TASK:
The answer must be every line from the entries below that includes "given".

══ SOURCE MATERIAL ══

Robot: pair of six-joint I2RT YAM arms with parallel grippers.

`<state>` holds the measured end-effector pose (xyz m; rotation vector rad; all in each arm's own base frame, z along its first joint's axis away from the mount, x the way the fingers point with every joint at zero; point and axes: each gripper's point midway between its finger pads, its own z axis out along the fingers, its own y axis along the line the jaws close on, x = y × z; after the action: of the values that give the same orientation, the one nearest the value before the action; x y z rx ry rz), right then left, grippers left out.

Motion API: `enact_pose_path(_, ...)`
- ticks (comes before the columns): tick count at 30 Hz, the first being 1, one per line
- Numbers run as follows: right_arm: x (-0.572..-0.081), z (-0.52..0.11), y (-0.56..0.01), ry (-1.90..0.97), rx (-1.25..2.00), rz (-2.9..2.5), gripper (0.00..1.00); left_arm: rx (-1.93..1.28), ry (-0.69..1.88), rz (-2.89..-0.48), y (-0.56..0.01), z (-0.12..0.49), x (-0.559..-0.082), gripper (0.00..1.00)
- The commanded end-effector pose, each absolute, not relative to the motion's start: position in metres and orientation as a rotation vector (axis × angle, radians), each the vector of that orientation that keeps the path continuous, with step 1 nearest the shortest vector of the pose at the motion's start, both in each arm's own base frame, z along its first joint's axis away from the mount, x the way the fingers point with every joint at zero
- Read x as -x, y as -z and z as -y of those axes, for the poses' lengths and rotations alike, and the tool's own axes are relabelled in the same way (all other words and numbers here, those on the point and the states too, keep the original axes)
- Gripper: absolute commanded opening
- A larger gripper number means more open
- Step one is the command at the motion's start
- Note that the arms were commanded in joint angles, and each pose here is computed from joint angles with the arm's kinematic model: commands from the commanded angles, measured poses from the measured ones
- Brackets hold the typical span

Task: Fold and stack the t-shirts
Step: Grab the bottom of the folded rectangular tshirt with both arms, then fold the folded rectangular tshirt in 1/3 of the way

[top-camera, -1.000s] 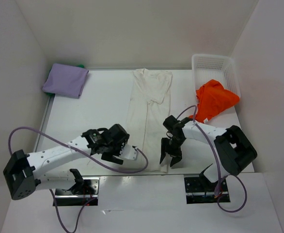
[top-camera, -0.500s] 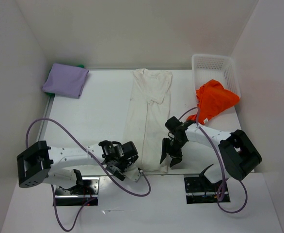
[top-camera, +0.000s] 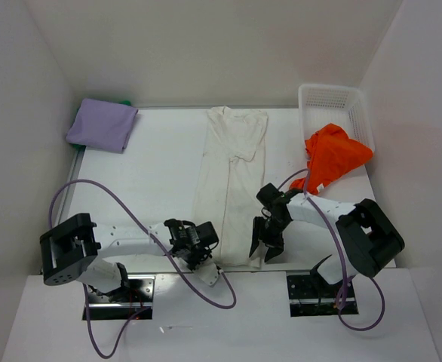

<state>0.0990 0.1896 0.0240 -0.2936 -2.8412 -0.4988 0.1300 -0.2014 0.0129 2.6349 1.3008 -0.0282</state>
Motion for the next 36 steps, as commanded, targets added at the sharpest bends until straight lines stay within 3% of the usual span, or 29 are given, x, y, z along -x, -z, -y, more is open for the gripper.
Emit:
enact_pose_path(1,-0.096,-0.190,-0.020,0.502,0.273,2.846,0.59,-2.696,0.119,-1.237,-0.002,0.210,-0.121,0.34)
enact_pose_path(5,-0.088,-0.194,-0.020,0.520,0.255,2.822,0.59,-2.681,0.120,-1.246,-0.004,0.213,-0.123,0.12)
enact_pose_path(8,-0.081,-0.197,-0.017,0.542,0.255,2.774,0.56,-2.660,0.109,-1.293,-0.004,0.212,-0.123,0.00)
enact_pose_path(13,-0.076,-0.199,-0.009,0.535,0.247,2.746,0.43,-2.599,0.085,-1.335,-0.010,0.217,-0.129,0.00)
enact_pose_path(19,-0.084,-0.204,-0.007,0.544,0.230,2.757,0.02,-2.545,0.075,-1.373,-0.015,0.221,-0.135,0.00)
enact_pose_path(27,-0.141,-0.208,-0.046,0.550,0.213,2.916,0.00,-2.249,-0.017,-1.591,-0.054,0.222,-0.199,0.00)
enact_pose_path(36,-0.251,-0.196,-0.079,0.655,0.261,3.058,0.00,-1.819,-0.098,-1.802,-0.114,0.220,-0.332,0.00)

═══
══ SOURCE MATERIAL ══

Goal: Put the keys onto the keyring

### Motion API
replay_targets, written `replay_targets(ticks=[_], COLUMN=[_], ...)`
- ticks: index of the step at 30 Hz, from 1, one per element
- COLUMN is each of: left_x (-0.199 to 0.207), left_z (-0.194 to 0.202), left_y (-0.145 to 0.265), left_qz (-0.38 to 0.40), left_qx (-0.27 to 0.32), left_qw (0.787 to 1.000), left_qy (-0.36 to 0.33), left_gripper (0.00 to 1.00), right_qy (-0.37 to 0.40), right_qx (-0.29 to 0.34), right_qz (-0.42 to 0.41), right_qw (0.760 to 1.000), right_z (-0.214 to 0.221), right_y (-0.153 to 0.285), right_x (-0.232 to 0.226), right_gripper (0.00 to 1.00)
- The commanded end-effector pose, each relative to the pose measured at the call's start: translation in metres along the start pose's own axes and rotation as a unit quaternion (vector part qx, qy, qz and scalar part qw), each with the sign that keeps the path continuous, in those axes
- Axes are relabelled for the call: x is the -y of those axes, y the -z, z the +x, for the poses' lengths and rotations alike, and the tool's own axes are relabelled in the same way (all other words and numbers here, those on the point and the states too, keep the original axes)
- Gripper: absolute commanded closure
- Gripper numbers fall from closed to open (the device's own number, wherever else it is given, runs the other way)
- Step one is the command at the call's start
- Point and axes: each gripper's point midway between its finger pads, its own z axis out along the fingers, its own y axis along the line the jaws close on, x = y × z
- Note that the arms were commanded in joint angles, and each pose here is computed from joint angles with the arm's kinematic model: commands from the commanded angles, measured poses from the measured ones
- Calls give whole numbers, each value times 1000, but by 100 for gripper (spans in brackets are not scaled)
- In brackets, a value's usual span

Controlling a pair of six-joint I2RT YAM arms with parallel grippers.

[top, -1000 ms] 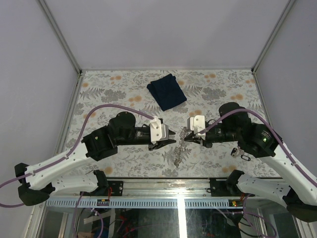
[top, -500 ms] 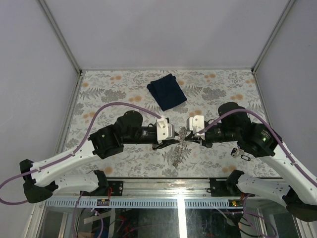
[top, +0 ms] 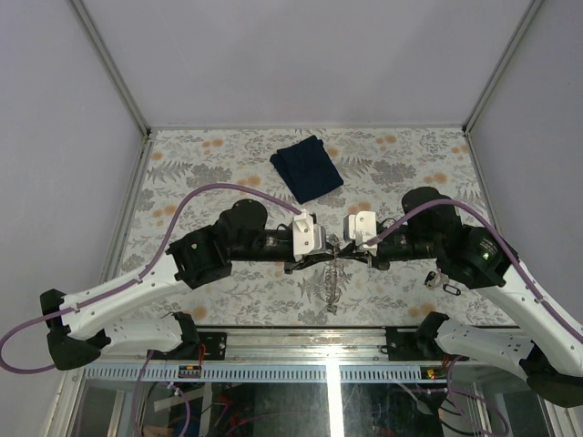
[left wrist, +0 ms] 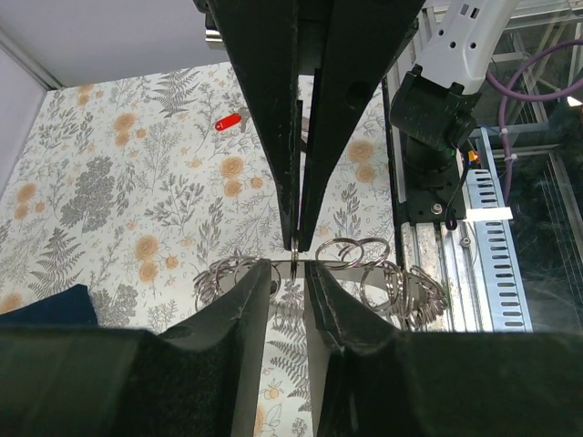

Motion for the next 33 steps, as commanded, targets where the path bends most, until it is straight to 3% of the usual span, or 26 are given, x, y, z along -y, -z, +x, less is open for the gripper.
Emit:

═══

TASK RESULT:
Motion for the next 36 steps, as commanded, targets added at the sharpest bends until straight lines stay within 3% of the usual span, or 29 are given, x, y, z along -x, -z, -y, more is open for the gripper.
- Gripper numbers fall from closed to open (the device's own number, wherever else it is given, runs the other way)
Motion for the next 33 steps, as commanded, targets where the path bends most, until it is straight to 3% of the usual span, or 26 are given, x, y, z along -y, -z, +x, less is open for the gripper.

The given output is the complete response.